Михаилу нравилась студенческая вольница, веселая, дерзкая, увлекающаяся. Он приходил сюда с удовольствием. Начинались споры об университетских порядках, о войне, о революционных партиях, о книгах… Где самое шумное сборище там и Михаил. Но были и долгие разговоры наедине. И всегда, о чем бы ни шла речь, была песня. Вместе со студентами Михаил подхватывал:
В сентябре комитет восстановили. В него вошли Вилонов, Адоратский, Кулеша, Дамперов, Попов. Дали друг другу новые клички. Дамперов стал «Робеспьером», Попов «Славянином», Адоратского за аккуратность и пристрастие к немецкой литературе (он в подлиннике читал Фейербаха и Гегеля) назвали «Немцем». Вилонову дали кличку «Шварц», но она не привилась: все по-прежнему звали его Михаилом.

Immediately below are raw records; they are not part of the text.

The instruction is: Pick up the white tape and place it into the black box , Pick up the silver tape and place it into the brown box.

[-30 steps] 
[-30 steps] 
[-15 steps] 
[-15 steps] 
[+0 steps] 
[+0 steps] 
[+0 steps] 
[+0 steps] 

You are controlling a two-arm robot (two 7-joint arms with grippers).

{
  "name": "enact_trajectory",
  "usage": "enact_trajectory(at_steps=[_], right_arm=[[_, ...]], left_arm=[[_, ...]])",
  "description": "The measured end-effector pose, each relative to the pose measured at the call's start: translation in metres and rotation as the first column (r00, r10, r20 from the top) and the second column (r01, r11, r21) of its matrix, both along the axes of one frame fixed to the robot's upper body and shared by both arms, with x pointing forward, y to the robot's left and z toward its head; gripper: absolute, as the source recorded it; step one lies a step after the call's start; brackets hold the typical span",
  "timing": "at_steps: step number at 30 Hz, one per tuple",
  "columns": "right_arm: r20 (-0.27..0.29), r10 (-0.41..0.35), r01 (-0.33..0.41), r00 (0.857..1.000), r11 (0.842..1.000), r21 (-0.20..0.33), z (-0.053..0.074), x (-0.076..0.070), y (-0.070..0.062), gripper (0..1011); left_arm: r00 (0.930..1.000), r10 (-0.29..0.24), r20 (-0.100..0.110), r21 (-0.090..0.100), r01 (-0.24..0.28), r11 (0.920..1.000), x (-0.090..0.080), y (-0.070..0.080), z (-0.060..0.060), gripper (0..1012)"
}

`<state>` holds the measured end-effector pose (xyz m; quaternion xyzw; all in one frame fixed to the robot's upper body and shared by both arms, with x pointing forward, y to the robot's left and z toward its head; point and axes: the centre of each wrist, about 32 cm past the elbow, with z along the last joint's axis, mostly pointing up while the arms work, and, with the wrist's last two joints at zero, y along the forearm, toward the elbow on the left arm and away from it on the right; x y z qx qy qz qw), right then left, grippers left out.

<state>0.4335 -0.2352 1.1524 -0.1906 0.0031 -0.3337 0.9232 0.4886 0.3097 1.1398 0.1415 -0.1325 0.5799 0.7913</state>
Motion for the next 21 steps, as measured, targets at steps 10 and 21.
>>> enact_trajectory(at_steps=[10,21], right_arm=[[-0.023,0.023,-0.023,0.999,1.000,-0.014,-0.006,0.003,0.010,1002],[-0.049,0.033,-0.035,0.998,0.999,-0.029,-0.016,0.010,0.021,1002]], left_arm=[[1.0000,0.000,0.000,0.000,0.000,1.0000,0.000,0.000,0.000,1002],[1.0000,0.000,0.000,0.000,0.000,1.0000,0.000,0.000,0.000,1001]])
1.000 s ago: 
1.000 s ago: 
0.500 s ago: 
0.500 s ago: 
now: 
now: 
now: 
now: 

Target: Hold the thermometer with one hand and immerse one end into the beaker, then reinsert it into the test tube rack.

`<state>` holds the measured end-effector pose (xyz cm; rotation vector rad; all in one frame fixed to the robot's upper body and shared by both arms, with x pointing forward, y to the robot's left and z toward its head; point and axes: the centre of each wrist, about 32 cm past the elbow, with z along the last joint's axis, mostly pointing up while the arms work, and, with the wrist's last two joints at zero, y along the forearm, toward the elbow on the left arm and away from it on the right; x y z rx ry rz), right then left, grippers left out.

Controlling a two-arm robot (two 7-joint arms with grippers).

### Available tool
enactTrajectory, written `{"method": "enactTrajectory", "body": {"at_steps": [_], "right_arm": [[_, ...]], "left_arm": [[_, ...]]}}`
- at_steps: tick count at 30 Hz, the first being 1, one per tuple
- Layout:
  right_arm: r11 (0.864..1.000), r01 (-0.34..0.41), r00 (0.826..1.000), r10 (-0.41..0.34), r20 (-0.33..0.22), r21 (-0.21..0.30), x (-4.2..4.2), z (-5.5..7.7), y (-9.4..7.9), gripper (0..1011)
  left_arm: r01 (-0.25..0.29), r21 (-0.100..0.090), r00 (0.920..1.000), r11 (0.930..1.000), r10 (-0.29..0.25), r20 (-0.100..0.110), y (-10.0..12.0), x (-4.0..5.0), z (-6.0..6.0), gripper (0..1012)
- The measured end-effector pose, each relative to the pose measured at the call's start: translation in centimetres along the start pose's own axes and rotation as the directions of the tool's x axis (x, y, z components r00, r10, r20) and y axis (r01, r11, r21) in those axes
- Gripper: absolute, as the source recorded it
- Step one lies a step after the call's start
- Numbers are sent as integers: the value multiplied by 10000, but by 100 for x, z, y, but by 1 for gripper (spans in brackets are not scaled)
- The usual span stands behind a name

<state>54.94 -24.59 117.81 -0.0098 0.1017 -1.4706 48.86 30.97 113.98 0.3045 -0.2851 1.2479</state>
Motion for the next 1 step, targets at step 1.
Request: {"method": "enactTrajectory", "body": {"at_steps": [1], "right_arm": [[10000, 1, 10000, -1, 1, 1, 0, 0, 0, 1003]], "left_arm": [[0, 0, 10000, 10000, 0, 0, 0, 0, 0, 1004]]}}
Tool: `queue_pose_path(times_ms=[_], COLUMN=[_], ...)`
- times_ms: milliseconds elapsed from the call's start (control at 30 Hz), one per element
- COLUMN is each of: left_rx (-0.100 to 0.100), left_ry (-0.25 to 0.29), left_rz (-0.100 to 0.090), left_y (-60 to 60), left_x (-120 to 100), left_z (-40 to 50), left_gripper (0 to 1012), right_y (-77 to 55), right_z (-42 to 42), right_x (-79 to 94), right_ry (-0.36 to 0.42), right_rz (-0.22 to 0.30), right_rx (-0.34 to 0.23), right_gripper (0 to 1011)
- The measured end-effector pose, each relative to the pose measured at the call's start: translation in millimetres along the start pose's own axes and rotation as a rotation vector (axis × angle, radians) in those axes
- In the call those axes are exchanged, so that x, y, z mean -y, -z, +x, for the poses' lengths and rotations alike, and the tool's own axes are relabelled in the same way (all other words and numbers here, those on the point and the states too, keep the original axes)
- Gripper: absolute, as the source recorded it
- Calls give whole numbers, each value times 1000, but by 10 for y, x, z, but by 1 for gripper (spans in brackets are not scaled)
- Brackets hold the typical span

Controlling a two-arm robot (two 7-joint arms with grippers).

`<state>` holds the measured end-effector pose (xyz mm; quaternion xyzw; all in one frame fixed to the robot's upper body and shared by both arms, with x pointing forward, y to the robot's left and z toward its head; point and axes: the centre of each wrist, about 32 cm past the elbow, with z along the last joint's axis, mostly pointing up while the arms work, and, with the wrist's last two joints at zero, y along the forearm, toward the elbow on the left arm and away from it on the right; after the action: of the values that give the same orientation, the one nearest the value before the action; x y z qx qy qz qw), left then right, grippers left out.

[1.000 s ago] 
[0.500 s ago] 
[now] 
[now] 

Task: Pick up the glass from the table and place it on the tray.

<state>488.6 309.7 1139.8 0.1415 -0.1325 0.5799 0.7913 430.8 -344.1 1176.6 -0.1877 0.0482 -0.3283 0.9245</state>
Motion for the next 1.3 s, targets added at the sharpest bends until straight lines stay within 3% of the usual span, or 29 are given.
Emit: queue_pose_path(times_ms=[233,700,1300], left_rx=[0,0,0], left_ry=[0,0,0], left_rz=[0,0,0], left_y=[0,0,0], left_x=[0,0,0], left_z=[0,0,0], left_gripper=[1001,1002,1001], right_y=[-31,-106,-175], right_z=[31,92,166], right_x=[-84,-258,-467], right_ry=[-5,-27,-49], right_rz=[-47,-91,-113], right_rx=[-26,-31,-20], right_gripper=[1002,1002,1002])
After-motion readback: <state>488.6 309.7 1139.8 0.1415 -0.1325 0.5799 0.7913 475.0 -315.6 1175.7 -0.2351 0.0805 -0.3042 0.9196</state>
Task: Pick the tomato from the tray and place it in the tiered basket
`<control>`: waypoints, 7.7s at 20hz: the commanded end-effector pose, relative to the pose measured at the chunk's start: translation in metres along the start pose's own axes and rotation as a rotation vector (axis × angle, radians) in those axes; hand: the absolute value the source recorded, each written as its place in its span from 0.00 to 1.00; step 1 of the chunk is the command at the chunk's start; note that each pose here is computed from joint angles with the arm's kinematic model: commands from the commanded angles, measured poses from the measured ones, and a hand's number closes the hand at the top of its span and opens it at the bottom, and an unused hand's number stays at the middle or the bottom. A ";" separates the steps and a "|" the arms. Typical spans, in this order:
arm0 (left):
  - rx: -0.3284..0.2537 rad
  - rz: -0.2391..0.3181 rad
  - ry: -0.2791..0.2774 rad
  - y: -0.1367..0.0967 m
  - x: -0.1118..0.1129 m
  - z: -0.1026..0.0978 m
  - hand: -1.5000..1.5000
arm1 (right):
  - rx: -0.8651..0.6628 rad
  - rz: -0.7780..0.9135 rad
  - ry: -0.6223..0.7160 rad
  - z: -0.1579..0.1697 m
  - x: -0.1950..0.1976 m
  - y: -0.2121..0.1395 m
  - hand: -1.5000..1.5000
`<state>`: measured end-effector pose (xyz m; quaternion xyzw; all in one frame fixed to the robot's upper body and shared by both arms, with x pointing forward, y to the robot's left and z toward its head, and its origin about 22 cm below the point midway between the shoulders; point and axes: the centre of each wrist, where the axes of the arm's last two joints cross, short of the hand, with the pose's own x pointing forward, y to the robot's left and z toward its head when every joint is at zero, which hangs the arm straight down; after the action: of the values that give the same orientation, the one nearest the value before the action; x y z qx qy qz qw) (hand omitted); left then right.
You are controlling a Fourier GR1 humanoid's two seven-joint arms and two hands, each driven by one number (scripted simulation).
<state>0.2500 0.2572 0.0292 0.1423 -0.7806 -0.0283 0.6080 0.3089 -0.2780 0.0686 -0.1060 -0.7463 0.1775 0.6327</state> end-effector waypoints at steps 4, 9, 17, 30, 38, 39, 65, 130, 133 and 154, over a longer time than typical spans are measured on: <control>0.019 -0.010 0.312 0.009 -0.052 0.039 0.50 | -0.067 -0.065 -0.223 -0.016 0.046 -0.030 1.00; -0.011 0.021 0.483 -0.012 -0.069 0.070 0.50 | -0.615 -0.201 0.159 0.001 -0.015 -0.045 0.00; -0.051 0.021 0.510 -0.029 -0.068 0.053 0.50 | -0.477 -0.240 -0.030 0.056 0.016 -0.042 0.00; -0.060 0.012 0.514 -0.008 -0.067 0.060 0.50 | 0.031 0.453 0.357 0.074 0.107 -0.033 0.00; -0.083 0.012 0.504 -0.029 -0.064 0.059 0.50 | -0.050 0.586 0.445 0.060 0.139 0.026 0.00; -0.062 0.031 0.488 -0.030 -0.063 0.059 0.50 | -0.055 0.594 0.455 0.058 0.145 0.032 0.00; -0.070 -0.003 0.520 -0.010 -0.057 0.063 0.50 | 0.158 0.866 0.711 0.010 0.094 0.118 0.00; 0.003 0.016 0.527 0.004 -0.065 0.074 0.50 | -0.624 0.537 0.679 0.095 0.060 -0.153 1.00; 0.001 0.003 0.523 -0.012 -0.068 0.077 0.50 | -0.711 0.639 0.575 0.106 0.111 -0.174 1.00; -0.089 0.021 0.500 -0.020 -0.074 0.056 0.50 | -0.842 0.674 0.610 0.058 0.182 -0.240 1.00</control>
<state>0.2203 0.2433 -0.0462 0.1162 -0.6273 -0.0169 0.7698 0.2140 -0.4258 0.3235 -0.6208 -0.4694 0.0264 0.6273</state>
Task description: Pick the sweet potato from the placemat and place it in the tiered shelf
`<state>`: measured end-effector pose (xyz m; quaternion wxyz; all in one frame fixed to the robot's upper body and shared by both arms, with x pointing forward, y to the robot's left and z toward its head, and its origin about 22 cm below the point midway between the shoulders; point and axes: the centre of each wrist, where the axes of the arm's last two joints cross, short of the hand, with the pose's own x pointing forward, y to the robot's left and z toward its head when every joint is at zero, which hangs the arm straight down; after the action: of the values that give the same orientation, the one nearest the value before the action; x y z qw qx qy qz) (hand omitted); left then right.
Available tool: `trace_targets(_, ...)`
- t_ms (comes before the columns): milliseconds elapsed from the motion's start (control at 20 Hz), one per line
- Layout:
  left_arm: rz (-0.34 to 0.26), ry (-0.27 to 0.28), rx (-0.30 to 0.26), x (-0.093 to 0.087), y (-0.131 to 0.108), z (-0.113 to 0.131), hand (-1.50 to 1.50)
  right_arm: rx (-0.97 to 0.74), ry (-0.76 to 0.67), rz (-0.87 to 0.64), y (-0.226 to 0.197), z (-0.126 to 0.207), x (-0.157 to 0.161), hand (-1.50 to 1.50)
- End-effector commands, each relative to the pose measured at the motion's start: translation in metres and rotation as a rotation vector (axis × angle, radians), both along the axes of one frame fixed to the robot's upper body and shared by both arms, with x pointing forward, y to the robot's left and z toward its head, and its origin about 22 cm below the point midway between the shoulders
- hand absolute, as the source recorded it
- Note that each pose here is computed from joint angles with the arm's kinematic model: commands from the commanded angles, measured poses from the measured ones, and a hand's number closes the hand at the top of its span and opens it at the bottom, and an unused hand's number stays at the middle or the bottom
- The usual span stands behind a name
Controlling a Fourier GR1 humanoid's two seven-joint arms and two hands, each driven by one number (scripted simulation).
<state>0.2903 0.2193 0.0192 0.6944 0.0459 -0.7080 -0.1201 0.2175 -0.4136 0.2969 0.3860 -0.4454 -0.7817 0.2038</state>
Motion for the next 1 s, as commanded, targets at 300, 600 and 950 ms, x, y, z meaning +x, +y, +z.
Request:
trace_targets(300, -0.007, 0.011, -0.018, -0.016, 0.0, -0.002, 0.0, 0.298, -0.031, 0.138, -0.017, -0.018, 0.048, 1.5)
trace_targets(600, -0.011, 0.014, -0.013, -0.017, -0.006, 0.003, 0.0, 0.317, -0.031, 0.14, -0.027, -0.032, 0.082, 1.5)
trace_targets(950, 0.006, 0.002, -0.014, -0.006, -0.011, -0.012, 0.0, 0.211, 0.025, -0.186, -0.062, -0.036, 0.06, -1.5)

У каждого были свои обязанности. Главного не было. Но как-то само собой получилось, что Вилонов стал центром комитета. К нему уважительно прислушивались, с ним советовались, потому что почти всегда у него было лучшее решение. С ним любили работать, хотя это было и нелегко: он не давал спуску ни себе, ни другим. В любую погоду шел на край города на собрание, мог сутками просидеть за гектографом. Все, что мог делать, делал сам. И если о чем-нибудь просил другого, отказа не было. С ним было интересно. Он ничего не делал равнодушно, и его увлеченность передавалась товарищам.